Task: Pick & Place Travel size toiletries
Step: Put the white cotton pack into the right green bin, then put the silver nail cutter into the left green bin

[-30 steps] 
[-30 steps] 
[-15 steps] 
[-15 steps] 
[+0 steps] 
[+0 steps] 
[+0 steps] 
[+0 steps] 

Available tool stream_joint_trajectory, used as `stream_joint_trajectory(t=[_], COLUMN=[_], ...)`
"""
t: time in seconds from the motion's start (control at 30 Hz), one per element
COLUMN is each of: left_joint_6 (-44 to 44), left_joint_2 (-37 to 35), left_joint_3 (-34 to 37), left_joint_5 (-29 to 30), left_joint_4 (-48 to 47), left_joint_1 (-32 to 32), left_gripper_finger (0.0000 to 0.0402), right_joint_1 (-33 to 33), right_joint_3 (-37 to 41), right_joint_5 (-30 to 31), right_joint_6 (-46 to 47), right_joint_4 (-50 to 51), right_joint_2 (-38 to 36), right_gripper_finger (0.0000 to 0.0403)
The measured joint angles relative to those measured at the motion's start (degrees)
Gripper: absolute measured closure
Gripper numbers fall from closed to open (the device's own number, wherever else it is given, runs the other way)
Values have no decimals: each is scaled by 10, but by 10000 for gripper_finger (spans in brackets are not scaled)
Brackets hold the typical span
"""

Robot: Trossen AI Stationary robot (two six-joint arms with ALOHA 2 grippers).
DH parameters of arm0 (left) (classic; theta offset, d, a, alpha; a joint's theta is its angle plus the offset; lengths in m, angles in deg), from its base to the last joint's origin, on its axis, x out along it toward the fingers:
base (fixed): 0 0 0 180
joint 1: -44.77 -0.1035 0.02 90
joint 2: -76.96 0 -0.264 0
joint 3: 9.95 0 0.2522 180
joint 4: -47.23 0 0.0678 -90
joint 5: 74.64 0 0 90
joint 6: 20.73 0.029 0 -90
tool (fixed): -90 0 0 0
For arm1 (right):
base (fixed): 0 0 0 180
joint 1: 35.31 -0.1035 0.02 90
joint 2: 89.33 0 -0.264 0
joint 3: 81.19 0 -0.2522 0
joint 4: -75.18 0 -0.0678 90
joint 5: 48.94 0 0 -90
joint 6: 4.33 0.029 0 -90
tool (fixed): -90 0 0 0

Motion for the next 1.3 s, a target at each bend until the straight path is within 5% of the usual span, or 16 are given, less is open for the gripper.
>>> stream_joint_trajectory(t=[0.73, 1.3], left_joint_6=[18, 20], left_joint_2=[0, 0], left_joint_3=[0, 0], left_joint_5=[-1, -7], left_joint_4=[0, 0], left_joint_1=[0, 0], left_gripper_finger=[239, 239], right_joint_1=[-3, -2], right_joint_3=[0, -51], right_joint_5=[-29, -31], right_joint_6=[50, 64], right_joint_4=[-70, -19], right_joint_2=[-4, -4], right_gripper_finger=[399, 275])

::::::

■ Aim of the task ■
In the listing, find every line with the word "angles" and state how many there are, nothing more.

■ Result of this task ■
2